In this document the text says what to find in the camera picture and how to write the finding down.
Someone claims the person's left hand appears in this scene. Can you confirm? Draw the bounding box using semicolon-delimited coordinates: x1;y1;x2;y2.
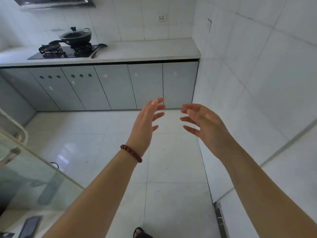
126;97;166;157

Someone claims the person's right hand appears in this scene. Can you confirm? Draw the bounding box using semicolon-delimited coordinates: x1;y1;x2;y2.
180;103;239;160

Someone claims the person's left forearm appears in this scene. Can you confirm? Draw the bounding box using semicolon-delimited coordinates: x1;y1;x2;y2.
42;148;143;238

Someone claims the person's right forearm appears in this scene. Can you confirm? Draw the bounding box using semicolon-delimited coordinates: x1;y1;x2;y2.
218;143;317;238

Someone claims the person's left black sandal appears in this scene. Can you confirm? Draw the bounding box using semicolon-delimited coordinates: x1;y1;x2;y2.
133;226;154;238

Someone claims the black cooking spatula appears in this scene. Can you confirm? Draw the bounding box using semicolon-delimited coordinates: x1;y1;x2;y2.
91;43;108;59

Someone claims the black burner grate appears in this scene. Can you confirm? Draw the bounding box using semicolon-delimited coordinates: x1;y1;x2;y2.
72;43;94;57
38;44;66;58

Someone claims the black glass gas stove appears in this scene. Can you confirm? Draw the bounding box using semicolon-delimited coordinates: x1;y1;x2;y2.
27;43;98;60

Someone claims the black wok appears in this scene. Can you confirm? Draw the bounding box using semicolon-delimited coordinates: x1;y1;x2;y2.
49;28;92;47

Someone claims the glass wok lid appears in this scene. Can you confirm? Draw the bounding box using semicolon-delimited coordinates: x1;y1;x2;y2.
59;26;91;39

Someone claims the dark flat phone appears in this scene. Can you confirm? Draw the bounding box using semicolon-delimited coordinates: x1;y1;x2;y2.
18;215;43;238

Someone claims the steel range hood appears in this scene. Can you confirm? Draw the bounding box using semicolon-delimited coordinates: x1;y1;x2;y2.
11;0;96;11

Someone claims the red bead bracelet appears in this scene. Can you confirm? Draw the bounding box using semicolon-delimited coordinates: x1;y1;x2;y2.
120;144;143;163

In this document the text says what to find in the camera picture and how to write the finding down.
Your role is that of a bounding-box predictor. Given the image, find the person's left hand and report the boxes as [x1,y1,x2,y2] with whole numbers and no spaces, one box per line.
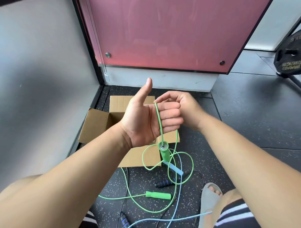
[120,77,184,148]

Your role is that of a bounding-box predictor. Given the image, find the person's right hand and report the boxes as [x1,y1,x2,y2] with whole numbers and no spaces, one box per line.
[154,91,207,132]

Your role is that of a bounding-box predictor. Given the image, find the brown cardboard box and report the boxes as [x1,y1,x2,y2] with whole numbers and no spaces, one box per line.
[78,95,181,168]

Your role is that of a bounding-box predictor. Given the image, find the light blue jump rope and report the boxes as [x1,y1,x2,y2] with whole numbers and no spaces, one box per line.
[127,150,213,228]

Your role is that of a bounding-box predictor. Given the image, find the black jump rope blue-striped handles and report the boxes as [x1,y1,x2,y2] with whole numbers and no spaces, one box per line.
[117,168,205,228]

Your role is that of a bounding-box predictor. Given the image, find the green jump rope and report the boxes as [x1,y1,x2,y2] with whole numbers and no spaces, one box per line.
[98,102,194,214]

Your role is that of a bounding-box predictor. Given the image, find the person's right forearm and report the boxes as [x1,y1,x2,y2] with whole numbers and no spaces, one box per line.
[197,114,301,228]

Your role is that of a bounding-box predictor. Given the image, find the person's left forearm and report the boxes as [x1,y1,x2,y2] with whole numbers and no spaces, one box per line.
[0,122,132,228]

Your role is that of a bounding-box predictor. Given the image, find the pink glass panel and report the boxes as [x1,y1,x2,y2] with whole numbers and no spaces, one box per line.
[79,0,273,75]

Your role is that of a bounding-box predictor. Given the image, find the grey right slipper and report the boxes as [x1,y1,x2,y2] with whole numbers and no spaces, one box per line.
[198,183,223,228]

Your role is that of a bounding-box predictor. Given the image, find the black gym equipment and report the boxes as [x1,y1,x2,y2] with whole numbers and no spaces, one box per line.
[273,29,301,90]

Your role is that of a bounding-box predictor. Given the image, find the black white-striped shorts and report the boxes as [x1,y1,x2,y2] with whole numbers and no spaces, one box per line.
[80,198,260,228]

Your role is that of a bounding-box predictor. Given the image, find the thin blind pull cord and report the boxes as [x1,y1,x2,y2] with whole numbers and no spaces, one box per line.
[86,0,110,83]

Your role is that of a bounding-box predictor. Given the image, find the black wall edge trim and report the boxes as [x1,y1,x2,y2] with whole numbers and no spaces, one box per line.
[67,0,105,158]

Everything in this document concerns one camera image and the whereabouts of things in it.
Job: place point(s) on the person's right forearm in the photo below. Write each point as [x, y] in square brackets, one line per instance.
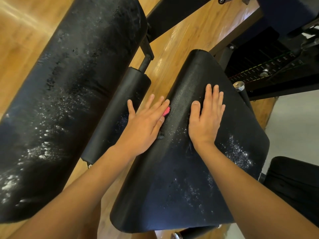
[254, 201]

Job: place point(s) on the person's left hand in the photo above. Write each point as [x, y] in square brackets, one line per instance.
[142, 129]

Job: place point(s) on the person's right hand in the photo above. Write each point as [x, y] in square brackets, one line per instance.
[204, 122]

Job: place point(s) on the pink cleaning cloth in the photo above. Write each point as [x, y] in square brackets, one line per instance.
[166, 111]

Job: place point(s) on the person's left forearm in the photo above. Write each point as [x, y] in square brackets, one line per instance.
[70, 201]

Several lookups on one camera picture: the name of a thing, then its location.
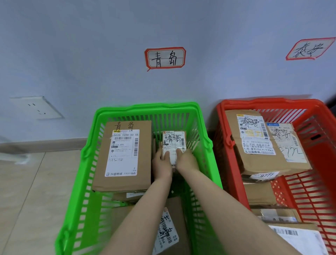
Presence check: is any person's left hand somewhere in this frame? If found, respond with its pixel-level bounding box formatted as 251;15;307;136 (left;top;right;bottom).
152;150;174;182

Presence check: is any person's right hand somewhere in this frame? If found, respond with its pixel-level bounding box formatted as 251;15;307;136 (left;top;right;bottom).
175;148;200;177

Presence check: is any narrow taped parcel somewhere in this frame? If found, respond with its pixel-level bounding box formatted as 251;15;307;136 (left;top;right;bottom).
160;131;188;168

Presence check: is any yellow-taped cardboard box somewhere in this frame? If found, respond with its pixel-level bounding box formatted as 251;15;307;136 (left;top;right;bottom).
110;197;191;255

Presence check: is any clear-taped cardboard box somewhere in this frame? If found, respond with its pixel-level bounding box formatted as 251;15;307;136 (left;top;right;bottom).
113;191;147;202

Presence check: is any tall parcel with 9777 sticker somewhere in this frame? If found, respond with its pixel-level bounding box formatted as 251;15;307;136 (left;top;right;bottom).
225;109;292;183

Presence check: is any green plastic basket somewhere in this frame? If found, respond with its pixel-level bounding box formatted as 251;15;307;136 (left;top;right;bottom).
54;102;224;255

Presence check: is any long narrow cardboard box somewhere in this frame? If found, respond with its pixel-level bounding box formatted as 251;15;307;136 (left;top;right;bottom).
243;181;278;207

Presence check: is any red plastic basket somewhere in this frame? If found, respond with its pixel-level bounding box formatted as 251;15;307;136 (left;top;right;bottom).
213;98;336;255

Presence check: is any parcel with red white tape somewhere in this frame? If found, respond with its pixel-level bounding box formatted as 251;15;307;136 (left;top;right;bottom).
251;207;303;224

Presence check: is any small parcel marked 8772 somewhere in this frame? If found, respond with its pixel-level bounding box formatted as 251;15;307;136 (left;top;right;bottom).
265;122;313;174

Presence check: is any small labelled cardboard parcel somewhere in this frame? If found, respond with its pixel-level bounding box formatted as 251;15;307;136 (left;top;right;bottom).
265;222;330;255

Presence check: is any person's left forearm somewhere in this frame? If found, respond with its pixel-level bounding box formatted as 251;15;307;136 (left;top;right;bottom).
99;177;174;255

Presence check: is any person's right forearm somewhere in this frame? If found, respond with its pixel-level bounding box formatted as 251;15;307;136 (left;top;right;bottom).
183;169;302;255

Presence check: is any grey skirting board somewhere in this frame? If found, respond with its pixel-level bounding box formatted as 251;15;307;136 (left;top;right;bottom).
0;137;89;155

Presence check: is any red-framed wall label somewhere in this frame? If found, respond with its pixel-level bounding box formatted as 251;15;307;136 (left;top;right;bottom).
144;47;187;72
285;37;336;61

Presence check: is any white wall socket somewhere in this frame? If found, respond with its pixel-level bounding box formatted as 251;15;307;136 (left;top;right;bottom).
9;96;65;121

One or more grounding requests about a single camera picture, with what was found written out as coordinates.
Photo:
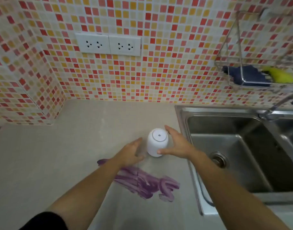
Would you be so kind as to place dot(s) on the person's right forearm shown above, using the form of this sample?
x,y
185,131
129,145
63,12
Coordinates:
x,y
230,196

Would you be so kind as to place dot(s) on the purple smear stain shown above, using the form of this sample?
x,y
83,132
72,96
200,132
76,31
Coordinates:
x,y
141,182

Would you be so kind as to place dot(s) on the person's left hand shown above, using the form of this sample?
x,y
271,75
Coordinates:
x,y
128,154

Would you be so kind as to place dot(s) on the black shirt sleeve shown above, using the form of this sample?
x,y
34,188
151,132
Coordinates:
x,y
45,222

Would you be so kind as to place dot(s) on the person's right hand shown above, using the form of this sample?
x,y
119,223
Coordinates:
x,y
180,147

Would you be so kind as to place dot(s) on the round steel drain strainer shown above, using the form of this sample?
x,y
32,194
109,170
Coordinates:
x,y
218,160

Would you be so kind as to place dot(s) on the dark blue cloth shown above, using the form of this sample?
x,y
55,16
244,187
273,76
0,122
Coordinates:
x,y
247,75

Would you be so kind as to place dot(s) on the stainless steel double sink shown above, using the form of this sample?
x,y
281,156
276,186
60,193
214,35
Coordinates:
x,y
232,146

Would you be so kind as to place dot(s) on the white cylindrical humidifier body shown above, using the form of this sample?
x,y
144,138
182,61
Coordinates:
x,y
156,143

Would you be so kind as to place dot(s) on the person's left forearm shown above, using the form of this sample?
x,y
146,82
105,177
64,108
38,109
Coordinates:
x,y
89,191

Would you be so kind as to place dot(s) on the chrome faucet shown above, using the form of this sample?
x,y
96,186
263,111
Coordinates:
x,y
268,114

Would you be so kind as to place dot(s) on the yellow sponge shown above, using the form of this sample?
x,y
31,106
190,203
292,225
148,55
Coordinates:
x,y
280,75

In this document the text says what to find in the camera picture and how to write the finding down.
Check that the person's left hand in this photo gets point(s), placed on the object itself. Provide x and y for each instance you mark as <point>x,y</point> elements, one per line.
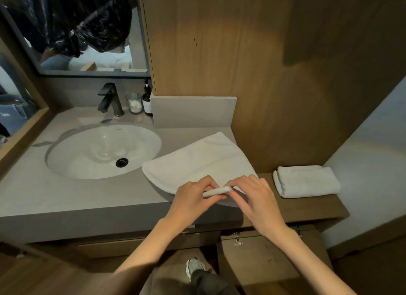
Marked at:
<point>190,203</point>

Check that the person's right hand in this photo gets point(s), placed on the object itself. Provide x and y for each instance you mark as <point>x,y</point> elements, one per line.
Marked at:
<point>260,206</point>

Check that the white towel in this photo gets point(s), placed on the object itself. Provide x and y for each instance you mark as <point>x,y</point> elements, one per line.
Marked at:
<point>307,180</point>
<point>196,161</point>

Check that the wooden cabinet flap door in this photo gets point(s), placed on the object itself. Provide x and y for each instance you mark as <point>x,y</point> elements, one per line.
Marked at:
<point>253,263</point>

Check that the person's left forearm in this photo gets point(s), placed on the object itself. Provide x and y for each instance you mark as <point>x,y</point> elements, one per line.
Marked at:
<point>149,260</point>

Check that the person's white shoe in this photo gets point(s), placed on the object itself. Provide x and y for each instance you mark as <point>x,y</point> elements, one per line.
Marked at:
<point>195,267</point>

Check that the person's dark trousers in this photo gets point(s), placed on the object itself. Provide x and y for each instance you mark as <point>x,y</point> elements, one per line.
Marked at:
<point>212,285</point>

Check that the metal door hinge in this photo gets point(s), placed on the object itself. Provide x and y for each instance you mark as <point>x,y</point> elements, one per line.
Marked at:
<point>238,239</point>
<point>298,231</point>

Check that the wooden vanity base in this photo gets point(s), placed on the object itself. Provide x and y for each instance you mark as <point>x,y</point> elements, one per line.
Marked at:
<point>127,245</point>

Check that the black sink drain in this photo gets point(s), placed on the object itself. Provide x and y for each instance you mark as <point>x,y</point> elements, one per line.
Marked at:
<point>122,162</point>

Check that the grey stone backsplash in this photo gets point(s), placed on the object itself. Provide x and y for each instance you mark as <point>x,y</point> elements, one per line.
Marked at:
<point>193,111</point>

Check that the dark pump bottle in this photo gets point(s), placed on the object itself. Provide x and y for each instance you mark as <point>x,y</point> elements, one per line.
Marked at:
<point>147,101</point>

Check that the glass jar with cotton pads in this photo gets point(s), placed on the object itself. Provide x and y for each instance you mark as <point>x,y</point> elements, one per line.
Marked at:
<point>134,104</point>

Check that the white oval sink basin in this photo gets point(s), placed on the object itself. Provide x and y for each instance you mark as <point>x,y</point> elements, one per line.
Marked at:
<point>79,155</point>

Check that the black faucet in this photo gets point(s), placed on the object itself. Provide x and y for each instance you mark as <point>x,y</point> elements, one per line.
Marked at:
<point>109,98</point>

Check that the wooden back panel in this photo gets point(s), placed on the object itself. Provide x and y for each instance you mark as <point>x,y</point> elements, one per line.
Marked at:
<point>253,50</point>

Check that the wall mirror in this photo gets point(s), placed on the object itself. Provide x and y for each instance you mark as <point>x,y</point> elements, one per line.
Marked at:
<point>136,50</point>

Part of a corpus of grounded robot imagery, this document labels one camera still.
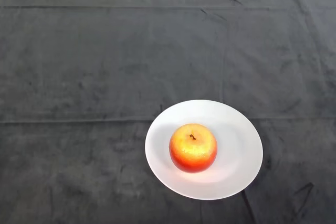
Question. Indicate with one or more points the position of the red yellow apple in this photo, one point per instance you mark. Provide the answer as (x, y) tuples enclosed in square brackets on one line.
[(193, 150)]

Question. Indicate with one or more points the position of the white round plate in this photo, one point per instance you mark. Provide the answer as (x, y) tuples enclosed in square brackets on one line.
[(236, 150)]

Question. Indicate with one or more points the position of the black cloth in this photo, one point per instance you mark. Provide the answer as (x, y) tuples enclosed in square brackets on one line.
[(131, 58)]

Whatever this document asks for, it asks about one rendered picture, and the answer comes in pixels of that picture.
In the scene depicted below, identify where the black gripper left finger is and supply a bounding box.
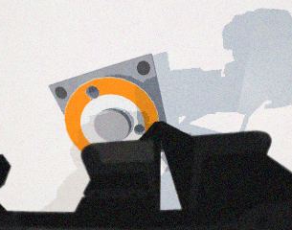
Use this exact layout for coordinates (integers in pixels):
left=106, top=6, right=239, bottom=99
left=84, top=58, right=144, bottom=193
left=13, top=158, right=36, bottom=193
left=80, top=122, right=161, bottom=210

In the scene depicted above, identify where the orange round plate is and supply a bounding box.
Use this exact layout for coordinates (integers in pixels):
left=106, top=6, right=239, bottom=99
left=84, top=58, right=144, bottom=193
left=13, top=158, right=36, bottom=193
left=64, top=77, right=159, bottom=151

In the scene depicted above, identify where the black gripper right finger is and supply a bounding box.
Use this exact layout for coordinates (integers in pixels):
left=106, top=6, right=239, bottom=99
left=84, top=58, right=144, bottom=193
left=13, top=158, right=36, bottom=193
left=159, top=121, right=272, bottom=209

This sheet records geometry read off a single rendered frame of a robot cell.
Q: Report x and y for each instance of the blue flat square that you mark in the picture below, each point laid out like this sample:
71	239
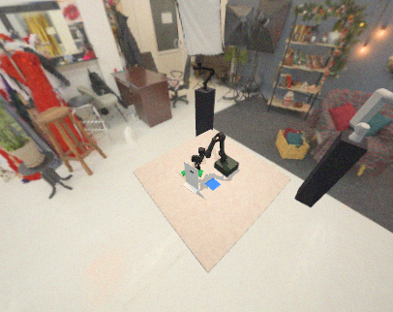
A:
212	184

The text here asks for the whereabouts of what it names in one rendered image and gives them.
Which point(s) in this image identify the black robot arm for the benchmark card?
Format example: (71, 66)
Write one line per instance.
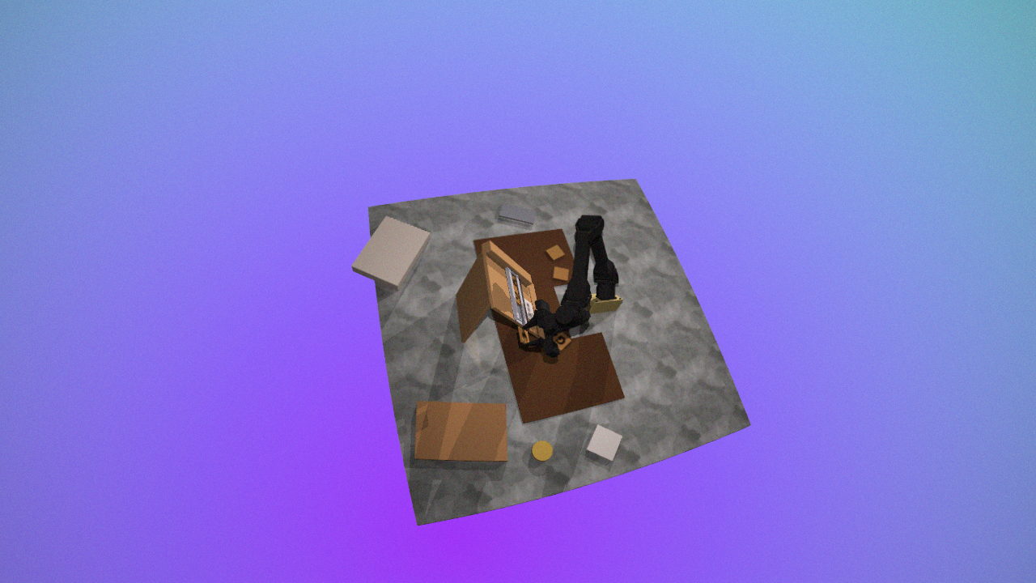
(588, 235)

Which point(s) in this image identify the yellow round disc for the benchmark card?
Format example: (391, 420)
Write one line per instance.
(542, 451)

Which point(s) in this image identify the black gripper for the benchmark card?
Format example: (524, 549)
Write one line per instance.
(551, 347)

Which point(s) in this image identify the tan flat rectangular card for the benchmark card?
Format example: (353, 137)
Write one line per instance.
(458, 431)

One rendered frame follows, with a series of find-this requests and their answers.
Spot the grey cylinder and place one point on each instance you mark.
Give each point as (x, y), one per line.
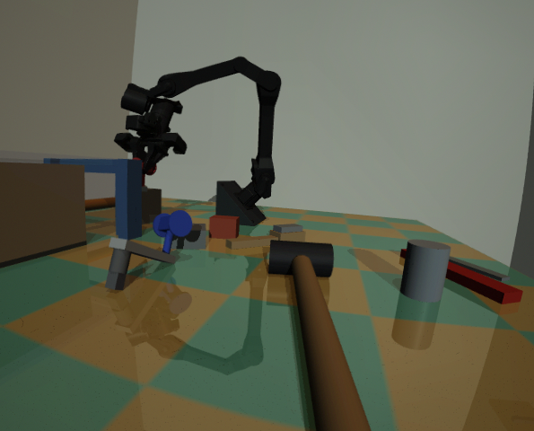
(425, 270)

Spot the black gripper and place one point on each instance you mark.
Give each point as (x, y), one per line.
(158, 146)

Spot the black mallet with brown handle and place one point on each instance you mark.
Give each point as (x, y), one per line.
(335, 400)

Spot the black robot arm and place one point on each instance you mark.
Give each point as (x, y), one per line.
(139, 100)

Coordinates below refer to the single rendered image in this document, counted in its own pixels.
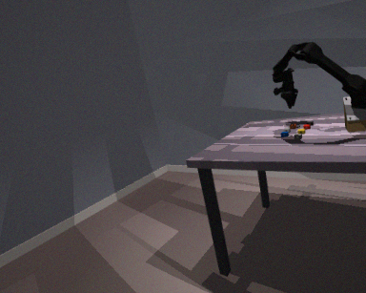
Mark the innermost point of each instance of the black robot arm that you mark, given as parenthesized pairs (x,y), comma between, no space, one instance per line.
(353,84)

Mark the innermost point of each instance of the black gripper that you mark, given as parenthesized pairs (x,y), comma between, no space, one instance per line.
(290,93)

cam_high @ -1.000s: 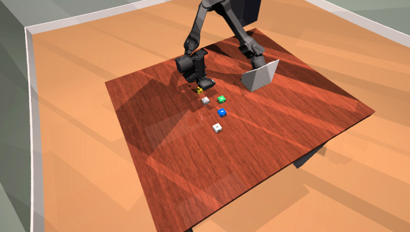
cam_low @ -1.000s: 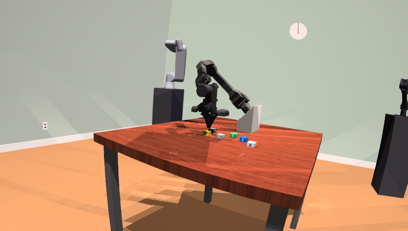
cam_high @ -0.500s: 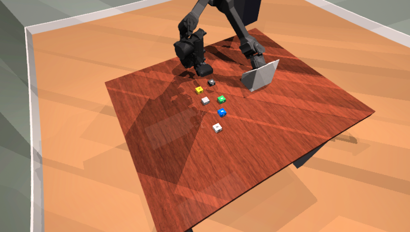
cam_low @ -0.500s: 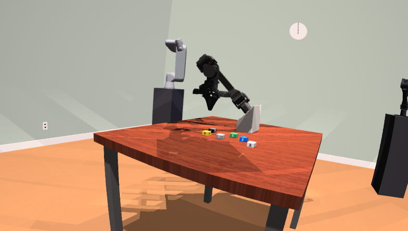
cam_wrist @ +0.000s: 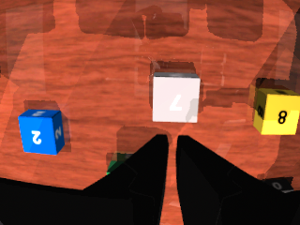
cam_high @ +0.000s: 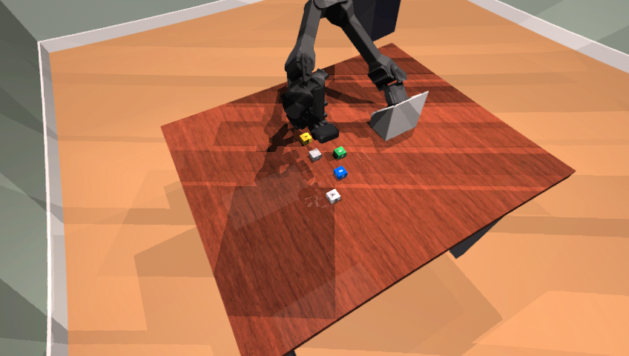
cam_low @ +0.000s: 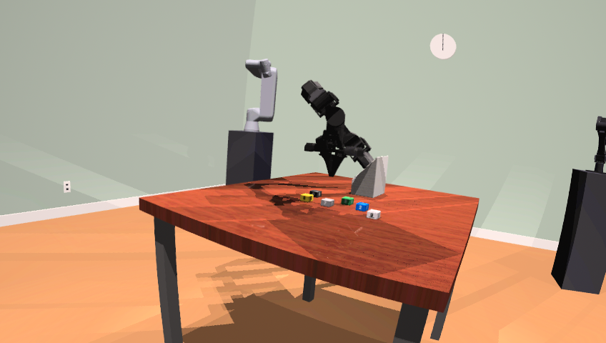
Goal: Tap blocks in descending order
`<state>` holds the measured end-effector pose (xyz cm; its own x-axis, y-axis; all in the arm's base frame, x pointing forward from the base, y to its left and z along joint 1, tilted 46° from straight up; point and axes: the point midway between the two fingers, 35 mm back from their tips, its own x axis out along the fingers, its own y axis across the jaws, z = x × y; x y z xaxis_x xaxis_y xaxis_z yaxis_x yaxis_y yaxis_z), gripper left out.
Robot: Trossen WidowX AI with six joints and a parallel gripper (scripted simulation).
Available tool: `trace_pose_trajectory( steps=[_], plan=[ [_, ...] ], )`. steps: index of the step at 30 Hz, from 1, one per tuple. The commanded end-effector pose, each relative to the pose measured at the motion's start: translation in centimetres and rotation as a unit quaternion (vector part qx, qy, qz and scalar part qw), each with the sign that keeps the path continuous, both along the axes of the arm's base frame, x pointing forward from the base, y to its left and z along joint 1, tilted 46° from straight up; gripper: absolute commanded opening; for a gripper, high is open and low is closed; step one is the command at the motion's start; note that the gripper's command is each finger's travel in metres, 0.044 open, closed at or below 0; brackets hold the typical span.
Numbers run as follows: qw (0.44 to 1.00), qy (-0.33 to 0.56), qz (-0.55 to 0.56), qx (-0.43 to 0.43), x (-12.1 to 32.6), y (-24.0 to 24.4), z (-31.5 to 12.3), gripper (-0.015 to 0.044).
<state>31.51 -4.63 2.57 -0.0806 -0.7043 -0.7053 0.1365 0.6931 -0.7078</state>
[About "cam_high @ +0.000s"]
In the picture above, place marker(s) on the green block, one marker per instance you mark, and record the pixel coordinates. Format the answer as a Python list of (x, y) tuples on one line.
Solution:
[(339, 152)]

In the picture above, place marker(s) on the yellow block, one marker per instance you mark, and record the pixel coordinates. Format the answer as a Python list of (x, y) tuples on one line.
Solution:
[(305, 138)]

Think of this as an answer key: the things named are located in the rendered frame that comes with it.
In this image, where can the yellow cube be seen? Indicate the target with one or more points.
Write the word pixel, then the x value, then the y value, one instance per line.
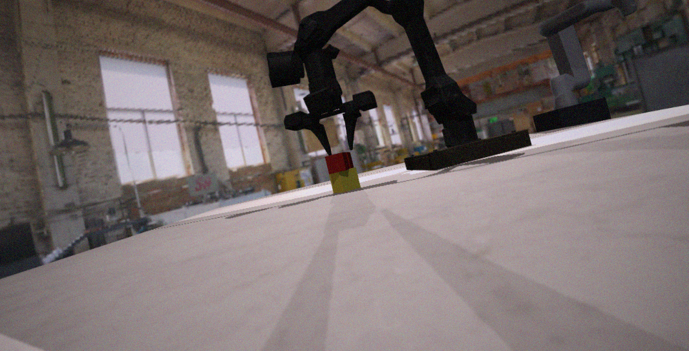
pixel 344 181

========================

→ **Task to carry out**: Would you write out exactly the lines above, starting at the line containing "Format example: (391, 420)" and stopping after the line containing "Coordinates below refer"? Omit the pictures.

→ **Response to the exercise**:
Format example: (391, 420)
Write one line per instance.
(542, 451)

Which point(s) in this image identify the black gripper for the benchmark card?
Format example: (524, 549)
Write one line per instance.
(551, 347)

Which point(s) in this image identify the tan flat rectangular card for the benchmark card?
Format example: (353, 137)
Write one line per instance.
(458, 431)

One rendered frame follows, with a series of find-this requests and their answers.
Spot the grey cylinder and place one point on each instance you mark.
Give each point as (x, y), one per line.
(425, 270)

Spot the black gripper and place one point on each instance you mark.
Give each point as (x, y), one per line.
(158, 146)

Spot the black mallet with brown handle and place one point on each instance you mark.
Give each point as (x, y), one per line.
(335, 400)

Spot the black robot arm and place one point on each instance you mark.
Give each point as (x, y), one per line.
(139, 100)

Coordinates below refer to the single rendered image in this document, counted in its own pixels.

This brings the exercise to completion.